David Schatsky of Green Research just released the results of an interesting survey of senior business executives with corporate sustainability responsibility. After some 30+ interviews, what he came up with is the unsurprising conclusion that different businesses define sustainability in different ways, that they attempt to achieve it by different methods, and that they exhibit quite a range of underlying motivations.
What makes the survey interesting is the list of emphases which Schatsky suggests factor into corporate sustainability plans. Universities and colleges aren't typical corporations (at least, most of us aren't), but the factor list still hits some points of interest for campuses, as they design and implement sustainability plans.
Some listed considerations (customer attitudes and behaviors, employee attitudes and behaviors, competitors and industry leaders) play into the competitive nature of the higher ed market space. I know lots of schools which don't emphasize sustainability specifically to attract a 'better' pool of applicants, but I don't know a single one which doesn't see that sort of thing as a likely side benefit. On the other side of the coin, a number of private institutions are holding back on signing the ACUPCC, but most of them (if pressed) will admit that if enough of their peers sign on, they'll have little choice. The recent incidence of green ratings in college admissions guidebooks certainly has everyone's attention.
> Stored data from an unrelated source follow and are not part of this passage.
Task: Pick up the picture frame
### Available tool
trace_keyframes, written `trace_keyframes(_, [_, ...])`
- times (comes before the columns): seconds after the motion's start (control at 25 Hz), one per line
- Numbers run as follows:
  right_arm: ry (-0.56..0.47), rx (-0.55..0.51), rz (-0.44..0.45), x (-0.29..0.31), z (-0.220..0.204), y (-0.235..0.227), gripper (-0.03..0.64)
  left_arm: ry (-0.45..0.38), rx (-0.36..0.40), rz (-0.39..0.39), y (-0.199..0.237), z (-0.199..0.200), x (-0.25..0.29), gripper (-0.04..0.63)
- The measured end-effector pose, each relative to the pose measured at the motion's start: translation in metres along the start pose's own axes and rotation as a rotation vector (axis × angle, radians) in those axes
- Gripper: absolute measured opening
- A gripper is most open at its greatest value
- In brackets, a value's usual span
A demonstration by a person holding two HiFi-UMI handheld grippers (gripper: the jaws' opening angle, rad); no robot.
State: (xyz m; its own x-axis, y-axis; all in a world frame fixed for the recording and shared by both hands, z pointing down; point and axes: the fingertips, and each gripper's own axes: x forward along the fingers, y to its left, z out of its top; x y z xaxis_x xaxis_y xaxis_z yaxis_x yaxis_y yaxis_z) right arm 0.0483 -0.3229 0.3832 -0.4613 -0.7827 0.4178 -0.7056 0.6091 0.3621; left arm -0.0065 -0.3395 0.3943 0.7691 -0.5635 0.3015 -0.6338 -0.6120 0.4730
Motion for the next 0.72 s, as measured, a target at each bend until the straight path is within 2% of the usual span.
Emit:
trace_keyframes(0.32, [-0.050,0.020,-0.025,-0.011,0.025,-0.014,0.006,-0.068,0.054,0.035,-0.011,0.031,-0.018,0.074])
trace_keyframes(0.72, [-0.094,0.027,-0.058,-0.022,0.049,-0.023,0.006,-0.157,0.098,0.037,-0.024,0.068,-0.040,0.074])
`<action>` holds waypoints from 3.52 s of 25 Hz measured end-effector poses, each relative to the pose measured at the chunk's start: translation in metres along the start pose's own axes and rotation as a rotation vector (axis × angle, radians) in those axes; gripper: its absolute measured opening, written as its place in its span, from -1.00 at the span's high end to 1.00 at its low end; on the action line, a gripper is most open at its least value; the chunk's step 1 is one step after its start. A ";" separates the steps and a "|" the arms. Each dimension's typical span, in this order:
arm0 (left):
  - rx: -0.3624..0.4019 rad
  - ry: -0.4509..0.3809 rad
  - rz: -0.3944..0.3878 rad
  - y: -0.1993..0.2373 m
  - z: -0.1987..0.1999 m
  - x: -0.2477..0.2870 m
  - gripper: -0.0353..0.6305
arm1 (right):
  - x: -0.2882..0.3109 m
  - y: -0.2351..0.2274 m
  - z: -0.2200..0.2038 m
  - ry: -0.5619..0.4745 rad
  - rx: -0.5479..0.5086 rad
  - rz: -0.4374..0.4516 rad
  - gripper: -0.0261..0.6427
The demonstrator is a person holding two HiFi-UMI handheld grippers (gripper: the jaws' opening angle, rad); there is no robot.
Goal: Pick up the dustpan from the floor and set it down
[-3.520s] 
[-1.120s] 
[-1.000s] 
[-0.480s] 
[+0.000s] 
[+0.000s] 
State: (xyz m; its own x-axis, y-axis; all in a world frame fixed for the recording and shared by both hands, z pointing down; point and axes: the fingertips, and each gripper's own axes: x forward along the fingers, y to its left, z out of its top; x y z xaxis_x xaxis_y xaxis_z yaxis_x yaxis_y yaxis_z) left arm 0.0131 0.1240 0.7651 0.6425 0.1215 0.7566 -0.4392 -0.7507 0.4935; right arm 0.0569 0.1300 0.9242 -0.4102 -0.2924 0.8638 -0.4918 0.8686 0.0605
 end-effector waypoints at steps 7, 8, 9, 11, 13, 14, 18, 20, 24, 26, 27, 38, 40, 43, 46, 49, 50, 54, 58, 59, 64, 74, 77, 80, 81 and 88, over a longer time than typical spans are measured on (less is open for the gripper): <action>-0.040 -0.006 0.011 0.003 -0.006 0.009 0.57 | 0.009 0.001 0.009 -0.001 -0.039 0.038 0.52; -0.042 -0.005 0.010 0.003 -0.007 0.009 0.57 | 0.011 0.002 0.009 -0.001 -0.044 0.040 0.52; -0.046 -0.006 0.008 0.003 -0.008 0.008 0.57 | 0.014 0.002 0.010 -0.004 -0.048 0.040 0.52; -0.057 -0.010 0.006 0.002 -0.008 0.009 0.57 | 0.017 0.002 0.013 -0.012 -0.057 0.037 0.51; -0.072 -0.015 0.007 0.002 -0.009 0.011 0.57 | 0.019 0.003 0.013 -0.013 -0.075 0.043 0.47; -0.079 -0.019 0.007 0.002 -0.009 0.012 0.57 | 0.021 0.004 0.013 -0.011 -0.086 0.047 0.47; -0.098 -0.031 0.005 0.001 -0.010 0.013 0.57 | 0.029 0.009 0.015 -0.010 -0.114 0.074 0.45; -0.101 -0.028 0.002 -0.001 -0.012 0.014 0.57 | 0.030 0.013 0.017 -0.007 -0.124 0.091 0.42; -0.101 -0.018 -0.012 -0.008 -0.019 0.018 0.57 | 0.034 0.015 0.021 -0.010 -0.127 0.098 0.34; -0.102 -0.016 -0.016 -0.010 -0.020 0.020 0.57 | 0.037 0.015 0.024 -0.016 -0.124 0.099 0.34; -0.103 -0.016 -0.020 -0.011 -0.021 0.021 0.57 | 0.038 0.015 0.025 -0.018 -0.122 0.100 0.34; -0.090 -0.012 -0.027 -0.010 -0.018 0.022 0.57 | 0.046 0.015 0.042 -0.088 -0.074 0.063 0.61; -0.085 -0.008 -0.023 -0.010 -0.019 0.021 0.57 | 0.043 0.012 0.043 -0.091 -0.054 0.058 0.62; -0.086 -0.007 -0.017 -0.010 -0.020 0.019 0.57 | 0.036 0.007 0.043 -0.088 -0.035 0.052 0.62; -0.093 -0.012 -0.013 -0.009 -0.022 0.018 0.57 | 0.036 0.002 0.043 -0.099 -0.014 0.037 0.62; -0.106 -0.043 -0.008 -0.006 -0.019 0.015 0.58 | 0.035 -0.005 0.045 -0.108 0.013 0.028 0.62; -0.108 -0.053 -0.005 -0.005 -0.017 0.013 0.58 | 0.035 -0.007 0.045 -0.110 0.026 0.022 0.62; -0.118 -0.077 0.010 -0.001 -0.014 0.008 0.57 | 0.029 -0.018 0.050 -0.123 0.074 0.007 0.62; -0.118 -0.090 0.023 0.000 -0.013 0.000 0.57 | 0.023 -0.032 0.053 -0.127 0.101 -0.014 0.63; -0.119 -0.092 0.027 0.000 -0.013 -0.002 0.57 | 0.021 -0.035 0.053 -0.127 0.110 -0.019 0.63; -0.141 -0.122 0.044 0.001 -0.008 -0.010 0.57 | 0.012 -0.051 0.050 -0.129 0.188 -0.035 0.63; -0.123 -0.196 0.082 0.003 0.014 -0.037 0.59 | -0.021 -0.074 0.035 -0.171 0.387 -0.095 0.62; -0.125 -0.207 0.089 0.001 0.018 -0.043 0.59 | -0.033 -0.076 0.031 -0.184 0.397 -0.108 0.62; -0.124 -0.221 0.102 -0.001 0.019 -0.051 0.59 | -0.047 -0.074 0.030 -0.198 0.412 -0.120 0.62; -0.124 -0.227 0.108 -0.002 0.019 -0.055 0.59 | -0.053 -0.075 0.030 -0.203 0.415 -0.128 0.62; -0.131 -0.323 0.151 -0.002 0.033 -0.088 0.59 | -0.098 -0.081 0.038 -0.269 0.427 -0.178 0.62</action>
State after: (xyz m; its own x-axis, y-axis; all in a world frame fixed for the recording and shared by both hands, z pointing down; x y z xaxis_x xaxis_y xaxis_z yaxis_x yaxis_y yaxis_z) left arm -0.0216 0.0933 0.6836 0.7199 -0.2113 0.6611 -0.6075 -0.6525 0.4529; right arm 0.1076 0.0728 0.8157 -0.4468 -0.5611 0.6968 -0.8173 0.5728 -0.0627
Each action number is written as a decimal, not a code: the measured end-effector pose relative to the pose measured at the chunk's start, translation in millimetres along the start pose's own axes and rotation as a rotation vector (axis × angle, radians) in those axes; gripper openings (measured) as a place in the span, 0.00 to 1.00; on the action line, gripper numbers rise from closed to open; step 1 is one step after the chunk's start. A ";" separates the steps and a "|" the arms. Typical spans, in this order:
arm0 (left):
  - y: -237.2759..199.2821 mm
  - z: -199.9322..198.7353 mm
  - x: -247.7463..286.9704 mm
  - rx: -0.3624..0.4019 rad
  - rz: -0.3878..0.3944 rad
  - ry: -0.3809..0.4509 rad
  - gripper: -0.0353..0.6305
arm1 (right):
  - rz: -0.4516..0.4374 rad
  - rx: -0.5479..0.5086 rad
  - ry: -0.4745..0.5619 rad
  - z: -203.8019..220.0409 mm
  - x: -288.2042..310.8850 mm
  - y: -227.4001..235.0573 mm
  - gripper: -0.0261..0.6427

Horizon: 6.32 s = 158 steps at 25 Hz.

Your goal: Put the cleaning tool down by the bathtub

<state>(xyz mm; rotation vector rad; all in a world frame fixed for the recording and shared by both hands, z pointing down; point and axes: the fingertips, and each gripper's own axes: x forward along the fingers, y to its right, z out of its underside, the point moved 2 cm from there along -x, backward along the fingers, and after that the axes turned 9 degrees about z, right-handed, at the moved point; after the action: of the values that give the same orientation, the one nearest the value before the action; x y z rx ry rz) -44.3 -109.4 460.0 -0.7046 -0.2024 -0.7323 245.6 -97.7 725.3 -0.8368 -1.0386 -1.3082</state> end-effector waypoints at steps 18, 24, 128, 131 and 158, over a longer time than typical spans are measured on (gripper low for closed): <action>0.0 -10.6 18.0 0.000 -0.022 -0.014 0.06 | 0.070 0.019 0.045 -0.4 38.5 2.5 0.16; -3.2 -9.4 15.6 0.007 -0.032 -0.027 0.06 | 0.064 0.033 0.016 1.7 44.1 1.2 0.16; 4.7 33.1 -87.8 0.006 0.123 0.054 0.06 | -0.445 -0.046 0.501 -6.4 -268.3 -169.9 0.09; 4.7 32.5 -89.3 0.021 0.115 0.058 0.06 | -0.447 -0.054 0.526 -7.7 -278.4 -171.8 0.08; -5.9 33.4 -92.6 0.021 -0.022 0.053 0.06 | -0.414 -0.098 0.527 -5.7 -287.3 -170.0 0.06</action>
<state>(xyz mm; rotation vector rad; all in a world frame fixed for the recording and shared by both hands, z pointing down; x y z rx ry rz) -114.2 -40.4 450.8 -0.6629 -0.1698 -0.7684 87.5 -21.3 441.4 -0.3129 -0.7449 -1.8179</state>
Two factors (greatest environmental impacts and principal environmental threats) seem less likely to drive sustainability strategies in higher ed than in other industrial sectors. Campuses aren't major consumers (in economic terms) of any particular finite natural resource. Dramatic shifts in environmental and social sustainability seem likely only to increase the demand for post-secondary education. Only a major hit to worldwide economic sustainability poses much of a threat to colleges and universities, and I'm not aware of a single institution at which that particular threat has engendered serious strategizing.
"Promising environmental opportunities" are at the heart of a few (very few) institutional sustainability strategies. Looking at sustainability (primarily, environmental sustainability) as an emerging market opportunity, these schools are focusing their research and new curricular activities to help them take leadership positions within at least some segments of emerging technologies. As Cal Tech to aerospace, [your school name here] to clean energy or efficient communities or green transit or sustainable food production.
The last two factors in Schatsky's list (what you control and link to mission) could get to the root of higher ed sustainability, but seem to have been relegated more to concerns about campus (operational) sustainability. Read "energy efficiency". Read "cost avoidance". Given that colleges and universities have a huge collective impact on the expectations and culture of the next generation (albeit an impact which is largely unmanaged), it seems unfortunate that "what you control" (what is taught, how it is taught, who teaches, who is taught) and mission (role of the institution within the community and society at large) don't figure larger in college and university sustainability plans. A few plans that I've seen give nodding acknowledgment to these factors. But, with the exception of a couple of small liberal arts colleges, no plan I've seen puts a lot of meat on these particular bones. Or, if you prefer, a lot of tofu in this organic beans and rice.
At the moment, at least, "doing the right thing" seems to be the overwhelming favorite motivation for colleges and universities to constitute sustainability efforts. Not that I have any objection to institutions or individuals doing any right thing, of course. But the truth of the matter is that simple virtue doesn't do much to help shape strategy. As goals go, it's too abstract to be useful (even if it's its own reward). A little more worldly consideration, a little more conscious thought about where an institutions long-term interests lie, a little more intentional strategizing about market positioning and (yes) the potential future impact to endowment funds of patents on enabling technologies might just prove far more useful.
Even if it does mean thinking more like a business than like a university.